──────── Exercise input ────────
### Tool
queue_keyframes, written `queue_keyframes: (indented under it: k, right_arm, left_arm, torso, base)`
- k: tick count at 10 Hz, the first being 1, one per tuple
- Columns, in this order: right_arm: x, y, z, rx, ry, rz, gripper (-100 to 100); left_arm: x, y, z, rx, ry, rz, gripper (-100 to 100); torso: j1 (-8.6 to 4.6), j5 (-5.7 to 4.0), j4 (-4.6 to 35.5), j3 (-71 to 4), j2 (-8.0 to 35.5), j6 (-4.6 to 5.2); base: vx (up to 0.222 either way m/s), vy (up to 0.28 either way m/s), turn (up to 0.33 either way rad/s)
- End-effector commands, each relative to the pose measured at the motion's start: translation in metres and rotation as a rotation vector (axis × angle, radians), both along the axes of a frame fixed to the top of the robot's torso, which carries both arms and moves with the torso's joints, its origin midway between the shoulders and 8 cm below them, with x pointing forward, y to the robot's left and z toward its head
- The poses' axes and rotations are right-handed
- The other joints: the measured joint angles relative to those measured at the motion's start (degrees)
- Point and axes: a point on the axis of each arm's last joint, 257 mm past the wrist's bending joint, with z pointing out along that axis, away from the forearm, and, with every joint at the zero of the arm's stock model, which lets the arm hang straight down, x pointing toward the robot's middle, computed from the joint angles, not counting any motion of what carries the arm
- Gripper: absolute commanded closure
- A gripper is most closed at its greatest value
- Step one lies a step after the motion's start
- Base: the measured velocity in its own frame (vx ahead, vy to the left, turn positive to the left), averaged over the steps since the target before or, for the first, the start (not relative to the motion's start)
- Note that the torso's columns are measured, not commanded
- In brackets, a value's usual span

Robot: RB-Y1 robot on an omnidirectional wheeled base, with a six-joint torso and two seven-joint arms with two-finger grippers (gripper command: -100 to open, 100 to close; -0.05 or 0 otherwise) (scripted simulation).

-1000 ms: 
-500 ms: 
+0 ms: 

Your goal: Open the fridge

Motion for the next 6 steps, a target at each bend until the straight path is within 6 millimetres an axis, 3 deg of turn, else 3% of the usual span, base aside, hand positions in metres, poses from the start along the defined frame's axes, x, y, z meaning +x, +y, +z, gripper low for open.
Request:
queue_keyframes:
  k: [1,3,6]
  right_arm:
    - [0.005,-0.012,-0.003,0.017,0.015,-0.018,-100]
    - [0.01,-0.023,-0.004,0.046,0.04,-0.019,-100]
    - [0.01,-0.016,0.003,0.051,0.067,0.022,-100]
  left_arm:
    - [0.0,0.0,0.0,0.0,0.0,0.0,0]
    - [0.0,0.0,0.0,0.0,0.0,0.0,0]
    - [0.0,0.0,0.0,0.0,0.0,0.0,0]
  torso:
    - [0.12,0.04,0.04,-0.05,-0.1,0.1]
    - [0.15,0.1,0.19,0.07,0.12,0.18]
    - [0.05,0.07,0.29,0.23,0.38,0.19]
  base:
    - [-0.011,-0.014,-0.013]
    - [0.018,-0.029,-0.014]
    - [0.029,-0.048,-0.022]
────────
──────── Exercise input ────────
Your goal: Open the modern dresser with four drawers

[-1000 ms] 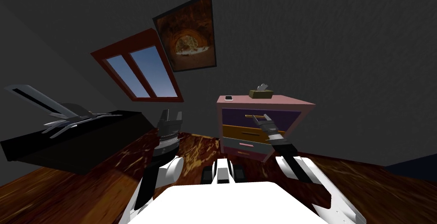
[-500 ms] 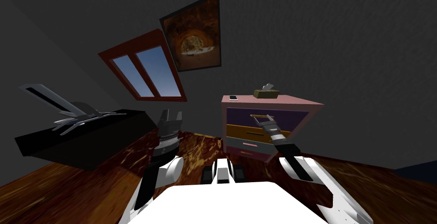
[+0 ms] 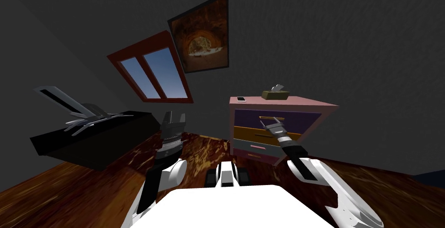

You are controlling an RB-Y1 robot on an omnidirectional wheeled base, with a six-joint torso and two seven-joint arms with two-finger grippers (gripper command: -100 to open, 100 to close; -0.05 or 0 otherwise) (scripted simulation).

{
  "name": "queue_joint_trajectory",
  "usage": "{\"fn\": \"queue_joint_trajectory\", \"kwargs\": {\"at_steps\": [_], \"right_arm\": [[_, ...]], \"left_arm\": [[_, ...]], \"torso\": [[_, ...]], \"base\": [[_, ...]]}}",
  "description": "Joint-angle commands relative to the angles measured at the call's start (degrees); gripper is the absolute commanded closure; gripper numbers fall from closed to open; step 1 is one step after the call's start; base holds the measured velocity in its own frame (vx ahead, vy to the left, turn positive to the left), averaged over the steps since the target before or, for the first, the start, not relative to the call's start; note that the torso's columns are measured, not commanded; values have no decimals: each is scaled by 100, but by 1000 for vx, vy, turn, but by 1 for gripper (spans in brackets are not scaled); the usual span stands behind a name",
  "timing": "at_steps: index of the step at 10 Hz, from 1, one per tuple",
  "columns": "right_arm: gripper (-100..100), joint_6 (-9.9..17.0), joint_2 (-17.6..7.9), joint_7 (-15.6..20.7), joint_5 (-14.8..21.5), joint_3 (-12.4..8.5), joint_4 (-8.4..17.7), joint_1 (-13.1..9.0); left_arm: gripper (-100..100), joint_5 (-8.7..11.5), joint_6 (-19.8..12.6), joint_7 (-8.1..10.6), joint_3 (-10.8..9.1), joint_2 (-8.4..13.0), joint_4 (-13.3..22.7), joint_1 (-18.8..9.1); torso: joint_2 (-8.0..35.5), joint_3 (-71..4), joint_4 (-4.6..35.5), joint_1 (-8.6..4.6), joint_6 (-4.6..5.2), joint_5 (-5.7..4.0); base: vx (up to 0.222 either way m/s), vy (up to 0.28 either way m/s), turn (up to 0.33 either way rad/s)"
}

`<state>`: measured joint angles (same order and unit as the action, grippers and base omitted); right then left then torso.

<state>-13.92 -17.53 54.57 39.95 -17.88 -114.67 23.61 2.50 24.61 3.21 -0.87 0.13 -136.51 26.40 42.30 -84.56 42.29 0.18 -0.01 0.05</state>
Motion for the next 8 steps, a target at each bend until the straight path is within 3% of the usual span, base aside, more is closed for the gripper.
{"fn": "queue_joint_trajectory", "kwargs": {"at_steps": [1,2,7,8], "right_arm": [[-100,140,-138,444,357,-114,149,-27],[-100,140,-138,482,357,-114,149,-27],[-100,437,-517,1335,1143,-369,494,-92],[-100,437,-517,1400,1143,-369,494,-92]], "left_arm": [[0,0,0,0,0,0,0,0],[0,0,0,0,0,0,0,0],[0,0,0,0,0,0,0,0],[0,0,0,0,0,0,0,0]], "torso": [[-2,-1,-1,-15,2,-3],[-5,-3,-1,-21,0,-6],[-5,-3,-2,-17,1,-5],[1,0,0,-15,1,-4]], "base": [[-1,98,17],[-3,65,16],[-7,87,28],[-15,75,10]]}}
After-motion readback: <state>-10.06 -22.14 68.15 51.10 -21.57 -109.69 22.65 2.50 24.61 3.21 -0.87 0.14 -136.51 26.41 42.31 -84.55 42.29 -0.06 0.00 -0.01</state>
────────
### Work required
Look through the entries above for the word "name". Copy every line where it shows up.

### Finished task
  "name": "queue_joint_trajectory",
  "description": "Joint-angle commands relative to the angles measured at the call's start (degrees); gripper is the absolute commanded closure; gripper numbers fall from closed to open; step 1 is one step after the call's start; base holds the measured velocity in its own frame (vx ahead, vy to the left, turn positive to the left), averaged over the steps since the target before or, for the first, the start, not relative to the call's start; note that the torso's columns are measured, not commanded; values have no decimals: each is scaled by 100, but by 1000 for vx, vy, turn, but by 1 for gripper (spans in brackets are not scaled); the usual span stands behind a name",

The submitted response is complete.